I don't really have much experience with depression but I'm on medication right now for anxiety cuz I get these terrible panic attacks all the time. I'm also taking medicine for insomnia and uclers so yea I'm pretty fucked up right now. I think my shit is from like my life right now. I'm about to graduate college and my parents want me to go to law school or get my phd and I don't know what the hell I wanna do so it's kinda shitty. Anyways, just thought I'd vent to people that probably know what I'm talking about.

ski hard

without the bitter baby the sweet ain't as sweet-my boy jason lee
 
wow. I'm suprised a lot of you have turned to meds. but I think with the 'depression' that a lot of teens have is less of feeling down, and mainly just not being happy. If you were really 'down' you'd want to cry a lot of the time. Everyone expects to be happy and when you're not happy and don't feel like faking happyness then you're considered depressed. which brings me to this point. I think people are too caught up with the life that they create for themselves. Life is much simpler than anyone makes it out to be, which Is why I think drinking is actually a good thing in some cases. It puts you in a much simpler mindset - not to escape reality but to actually experience reality instead of a bunch of tense, anxious, depressing, stressful occurances that make up your day. Not to say that everyone should drink all of the time, but if you haven't ever drank I suggest you experience it.

my philosphy about career and school is this:

If I have to stress myself to a degree that I cannot tolerate to get a certain mark then why would I want to spend the rest of my life working in a job that I would never enjoy.

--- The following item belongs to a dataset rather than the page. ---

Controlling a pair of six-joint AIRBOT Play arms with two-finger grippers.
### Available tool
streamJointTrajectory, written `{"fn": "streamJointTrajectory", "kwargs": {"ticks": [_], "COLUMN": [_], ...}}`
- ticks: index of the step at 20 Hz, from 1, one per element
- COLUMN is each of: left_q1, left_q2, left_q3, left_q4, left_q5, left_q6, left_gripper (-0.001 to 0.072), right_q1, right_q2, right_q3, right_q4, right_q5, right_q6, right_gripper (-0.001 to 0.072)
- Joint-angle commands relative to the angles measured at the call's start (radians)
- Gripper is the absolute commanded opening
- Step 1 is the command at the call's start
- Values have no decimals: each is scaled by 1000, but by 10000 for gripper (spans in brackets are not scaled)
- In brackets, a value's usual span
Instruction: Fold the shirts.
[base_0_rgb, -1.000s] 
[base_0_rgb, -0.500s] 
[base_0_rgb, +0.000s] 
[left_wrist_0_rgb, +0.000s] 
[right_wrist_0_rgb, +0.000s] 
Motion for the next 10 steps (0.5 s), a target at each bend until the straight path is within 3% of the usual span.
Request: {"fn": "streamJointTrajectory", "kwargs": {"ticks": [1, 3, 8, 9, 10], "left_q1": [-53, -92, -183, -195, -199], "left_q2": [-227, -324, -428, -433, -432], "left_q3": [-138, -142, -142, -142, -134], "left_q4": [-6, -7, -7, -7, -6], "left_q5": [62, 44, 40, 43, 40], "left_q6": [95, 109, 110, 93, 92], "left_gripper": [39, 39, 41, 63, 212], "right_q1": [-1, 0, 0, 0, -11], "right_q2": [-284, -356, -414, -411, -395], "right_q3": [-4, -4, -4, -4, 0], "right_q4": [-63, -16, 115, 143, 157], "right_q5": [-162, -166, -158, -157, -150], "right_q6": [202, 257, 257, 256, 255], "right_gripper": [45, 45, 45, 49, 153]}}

It's like when people say they want to become a doctor. so they whine about how they've got to do so much work and get perfect so they can get thier 92% and get into the university program. they pop caffein pills to stay up and study, spend all of their time doing school work or at their job to save for a rediculiously expensive course. There's a reason why the pre.requisit is 92% and if you have to destroy yourself to achive that then how are you going to like working in a job that is equally stressful. people like this create a stressful reality for themselves getting into university is only difficult if you make it difficult.

-Mike

'Isn't 14 legal for everyone?' - Dave Pauls
 
It's not that I'm going for my parents, it's just that I majored in political science which is like a useless degree unless you go on in school. Law school or a phd is really about all you can do but I really just wanna be done with school. So I'm just kinda fucked, if I want a job I gotta go on but I really don't want to.

ski hard

without the bitter baby the sweet ain't as sweet-my boy jason lee
 
i was on a depression for a while then i found weed,now im out of it,same with my friend,he was on a depression for almost 4 years and he became a super stoner and hes not anymore,

 
It's difficult not to go on meds. Everybodys pushing them. I've had to say 'no' to AD's about 10 times within a month. If anybody asks me to consider it just one more time I'm going to say yes.

Why not. I'm tired of trying to be happy...

Even smiling makes my face ache. -Rocky

America, we love you as the child loves the father who sits slobbering in his corner eating flies and spiders.